EXERCISE GOAL
The whole listing below is to be copied exactly.

DATA

== Segment start ==

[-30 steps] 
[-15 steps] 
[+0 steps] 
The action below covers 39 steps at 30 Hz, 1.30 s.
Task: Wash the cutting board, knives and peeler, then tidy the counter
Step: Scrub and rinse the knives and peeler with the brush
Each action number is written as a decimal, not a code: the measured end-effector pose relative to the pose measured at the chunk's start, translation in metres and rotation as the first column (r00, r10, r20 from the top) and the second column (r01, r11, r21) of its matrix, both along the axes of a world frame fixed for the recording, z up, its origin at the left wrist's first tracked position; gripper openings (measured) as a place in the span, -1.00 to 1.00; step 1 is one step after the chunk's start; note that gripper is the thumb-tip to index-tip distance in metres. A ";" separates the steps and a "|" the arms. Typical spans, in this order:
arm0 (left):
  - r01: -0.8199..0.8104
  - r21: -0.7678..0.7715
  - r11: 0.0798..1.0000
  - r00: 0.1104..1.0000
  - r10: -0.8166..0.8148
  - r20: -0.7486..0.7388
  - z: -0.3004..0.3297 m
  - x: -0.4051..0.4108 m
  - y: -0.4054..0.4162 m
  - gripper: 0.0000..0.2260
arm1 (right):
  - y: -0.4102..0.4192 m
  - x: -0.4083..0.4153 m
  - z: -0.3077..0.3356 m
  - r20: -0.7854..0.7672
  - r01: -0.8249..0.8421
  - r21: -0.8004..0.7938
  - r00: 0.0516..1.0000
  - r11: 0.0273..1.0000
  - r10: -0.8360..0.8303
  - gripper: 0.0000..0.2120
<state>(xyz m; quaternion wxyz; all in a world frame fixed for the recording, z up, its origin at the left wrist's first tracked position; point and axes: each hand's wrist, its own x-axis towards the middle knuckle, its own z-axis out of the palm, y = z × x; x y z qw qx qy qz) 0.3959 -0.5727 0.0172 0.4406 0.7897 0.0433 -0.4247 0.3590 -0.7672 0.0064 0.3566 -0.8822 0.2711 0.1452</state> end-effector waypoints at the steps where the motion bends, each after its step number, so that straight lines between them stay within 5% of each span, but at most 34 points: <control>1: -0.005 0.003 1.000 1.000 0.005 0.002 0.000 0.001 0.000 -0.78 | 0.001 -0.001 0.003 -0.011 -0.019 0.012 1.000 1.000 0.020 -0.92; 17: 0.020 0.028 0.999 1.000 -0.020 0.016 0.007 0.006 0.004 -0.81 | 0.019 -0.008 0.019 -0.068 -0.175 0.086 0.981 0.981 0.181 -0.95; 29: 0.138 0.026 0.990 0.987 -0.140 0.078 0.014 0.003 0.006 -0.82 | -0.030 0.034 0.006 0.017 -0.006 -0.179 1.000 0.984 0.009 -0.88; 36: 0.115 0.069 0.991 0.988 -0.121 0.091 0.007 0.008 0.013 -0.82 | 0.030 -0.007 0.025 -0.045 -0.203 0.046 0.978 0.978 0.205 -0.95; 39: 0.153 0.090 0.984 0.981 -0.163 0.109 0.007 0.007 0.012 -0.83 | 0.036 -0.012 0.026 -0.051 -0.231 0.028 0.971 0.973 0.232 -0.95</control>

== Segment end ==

EXERCISE ANSWER
[-30 steps] 
[-15 steps] 
[+0 steps] 
The action below covers 39 steps at 30 Hz, 1.30 s.
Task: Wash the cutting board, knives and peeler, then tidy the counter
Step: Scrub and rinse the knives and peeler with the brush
Each action number is written as a decimal, not a code: the measured end-effector pose relative to the pose measured at the chunk's start, translation in metres and rotation as the first column (r00, r10, r20 from the top) and the second column (r01, r11, r21) of its matrix, both along the axes of a world frame fixed for the recording, z up, its origin at the left wrist's first tracked position; gripper openings (measured) as a place in the span, -1.00 to 1.00; step 1 is one step after the chunk's start; note that gripper is the thumb-tip to index-tip distance in metres. A ";" separates the steps and a "|" the arms. Typical spans, in this order:
arm0 (left):
  - r01: -0.8199..0.8104
  - r21: -0.7678..0.7715
  - r11: 0.0798..1.0000
  - r00: 0.1104..1.0000
  - r10: -0.8166..0.8148
  - r20: -0.7486..0.7388
  - z: -0.3004..0.3297 m
  - x: -0.4051..0.4108 m
  - y: -0.4054..0.4162 m
  - gripper: 0.0000..0.2260
arm1 (right):
  - y: -0.4102..0.4192 m
  - x: -0.4083..0.4153 m
  - z: -0.3077..0.3356 m
  - r20: -0.7854..0.7672
  - r01: -0.8249..0.8421
  - r21: -0.8004..0.7938
  - r00: 0.0516..1.0000
  - r11: 0.0273..1.0000
  - r10: -0.8360..0.8303
  - gripper: 0.0000..0.2120
<state>(xyz m; quaternion wxyz; all in a world frame fixed for the recording, z up, its origin at the left wrist's first tracked position; point and axes: each hand's wrist, its own x-axis towards the middle knuckle, its own z-axis out of the palm, y = z × x; x y z qw qx qy qz) 0.3959 -0.5727 0.0172 0.4406 0.7897 0.0433 -0.4247 0.3590 -0.7672 0.0064 0.3566 -0.8822 0.2711 0.1452</state> end-effector waypoints at the steps where the motion bends, each after its step number, so that straight lines between them stay within 5% of each span, but at most 34 points: <control>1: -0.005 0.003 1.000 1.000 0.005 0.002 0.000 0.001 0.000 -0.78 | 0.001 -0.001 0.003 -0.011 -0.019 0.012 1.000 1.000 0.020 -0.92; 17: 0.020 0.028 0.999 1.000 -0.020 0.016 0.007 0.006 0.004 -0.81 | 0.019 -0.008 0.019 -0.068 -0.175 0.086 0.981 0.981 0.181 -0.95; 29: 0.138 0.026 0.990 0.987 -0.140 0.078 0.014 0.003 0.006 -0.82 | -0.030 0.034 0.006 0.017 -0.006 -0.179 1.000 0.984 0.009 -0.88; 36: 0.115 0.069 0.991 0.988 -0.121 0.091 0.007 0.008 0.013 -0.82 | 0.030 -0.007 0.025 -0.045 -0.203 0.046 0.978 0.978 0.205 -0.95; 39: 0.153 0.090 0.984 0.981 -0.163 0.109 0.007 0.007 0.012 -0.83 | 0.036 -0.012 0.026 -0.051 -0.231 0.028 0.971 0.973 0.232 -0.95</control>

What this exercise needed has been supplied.